V.
“Yoanna ? Je suis rentré”, m'écriai-je en retirant mes chaussures sur le pas de la porte.
Le visage de la mère reptilienne et de son bébé ne m'avaient pas quitté durant le trajet. Je revis, en boucle, sa langue serpenter dans l'air brûlant, les reflets noircis sur sa peau, la balle d'Hellas s'échapper du canon dans un bruit assourdissant et venir se loger au niveau de son abdomen... L'amertume me rongeait le ventre.
La maison était quasiment plongée dans le mutisme. J’entendis à grand peine le sifflement d’une voix qui pleure, en passant à côté de la salle de bains.
“Yoanna ? Qu’est-ce qu’il se passe ?” demandai-je en ouvrant la porte.
Son visage, d'un rouge de feu, était creusé par une épaisse rivière de larmes. Je l’enlaçai maladroitement.
“Allons… dis-moi ce qu’il se passe…
- J’imagine que tu as entendu parler de l’attentat de ce matin ?
- Oui… bien sûr, fis-je. Tout le monde en a entendu parler, il me semble. C’est cela qui te met dans cet état ?
- Ce soir, j’aurais dû te présenter notre fils. J’étais supposé le récupérer vers midi trente à l’orphelinat.
- Eh bien, il y a dû avoir un problème administratif ou quelque chose du genre ?”

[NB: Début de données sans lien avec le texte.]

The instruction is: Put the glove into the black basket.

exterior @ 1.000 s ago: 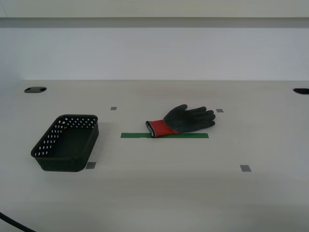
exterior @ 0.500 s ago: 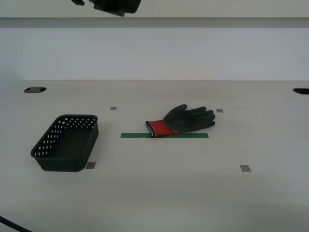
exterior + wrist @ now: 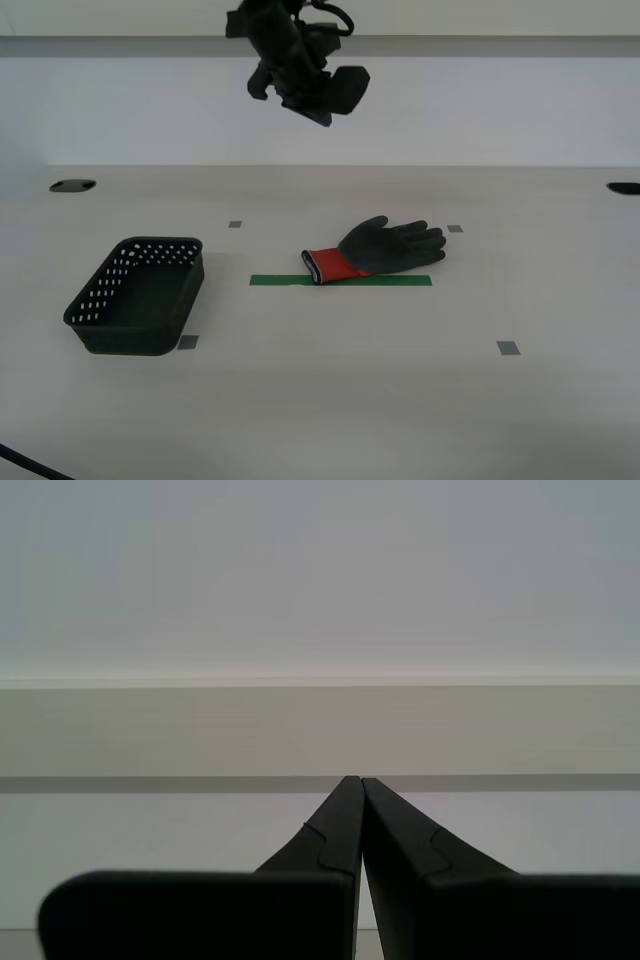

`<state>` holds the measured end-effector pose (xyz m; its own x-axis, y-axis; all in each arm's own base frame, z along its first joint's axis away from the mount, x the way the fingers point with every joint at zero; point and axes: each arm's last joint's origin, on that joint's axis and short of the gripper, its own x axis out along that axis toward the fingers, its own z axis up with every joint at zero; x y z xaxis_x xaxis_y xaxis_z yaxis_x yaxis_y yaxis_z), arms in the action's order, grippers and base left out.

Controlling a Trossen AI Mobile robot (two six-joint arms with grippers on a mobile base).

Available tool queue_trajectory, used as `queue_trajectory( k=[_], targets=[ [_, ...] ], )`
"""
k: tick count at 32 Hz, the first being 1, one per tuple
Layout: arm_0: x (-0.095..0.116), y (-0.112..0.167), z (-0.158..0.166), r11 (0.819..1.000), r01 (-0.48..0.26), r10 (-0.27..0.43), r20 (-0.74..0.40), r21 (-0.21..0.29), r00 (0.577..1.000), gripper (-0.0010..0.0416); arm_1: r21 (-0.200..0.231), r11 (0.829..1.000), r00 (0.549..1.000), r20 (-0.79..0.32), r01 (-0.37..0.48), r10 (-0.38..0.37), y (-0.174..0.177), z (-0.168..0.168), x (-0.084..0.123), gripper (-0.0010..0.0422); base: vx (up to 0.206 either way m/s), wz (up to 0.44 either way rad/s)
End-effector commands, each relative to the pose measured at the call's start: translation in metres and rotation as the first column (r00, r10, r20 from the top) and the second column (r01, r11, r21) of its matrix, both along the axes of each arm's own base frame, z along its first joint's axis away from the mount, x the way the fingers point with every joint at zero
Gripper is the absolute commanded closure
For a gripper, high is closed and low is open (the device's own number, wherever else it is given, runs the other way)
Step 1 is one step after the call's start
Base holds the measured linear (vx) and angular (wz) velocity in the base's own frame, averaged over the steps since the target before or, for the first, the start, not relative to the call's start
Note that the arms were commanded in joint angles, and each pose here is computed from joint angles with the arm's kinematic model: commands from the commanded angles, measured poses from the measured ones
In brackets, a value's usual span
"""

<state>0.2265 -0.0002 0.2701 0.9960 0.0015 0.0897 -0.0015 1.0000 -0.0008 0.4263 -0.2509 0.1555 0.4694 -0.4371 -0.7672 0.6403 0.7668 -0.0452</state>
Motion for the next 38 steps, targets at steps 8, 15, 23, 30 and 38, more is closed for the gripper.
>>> queue_trajectory(
  k=[8,15,23,30,38],
  targets=[
    [0.0,0.0,0.001,1.0,-0.002,0.002,0.004,0.0,1.0,0.0405,0.055,0.997,0.99,-0.139,0.044,-0.036,-0.05,-0.063,0.014,0.0412,0.0,0.0],
    [0.0,0.0,0.001,1.0,-0.002,0.002,0.003,0.0,1.0,0.0405,0.121,0.984,0.962,-0.257,0.13,-0.096,-0.1,-0.105,0.003,0.0412,0.0,0.0],
    [0.0,0.0,0.0,1.0,-0.002,0.002,-0.003,0.0,1.0,0.0405,0.118,0.956,0.946,-0.22,0.27,-0.24,-0.14,-0.13,-0.031,0.0361,0.0,0.0],
    [0.0,0.0,-0.001,1.0,-0.001,0.001,-0.015,0.0,1.0,0.0405,0.323,0.946,0.998,-0.056,-0.017,0.037,-0.129,-0.131,-0.022,0.0228,0.0,0.0],
    [0.0,0.0,-0.001,1.0,-0.001,0.001,-0.018,0.0,1.0,0.0405,0.229,0.959,0.94,-0.254,-0.169,0.227,-0.096,-0.137,-0.003,0.0105,0.0,0.0]
  ],
)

Yoanna prit une profonde inspiration et s’aspergea le visage d’eau froide, avant de reprendre :
“Tu ne comprends pas… Il était en visite scolaire, ce matin, dans la forteresse... sur le Boulevard de la Liberté.
- Tu veux dire que..."
Yoanna ne trouva pas la force de conclure ma phrase. L'amertume s'était transformée en un incendie qui n'épargna pas le moindre recoin de mon corps.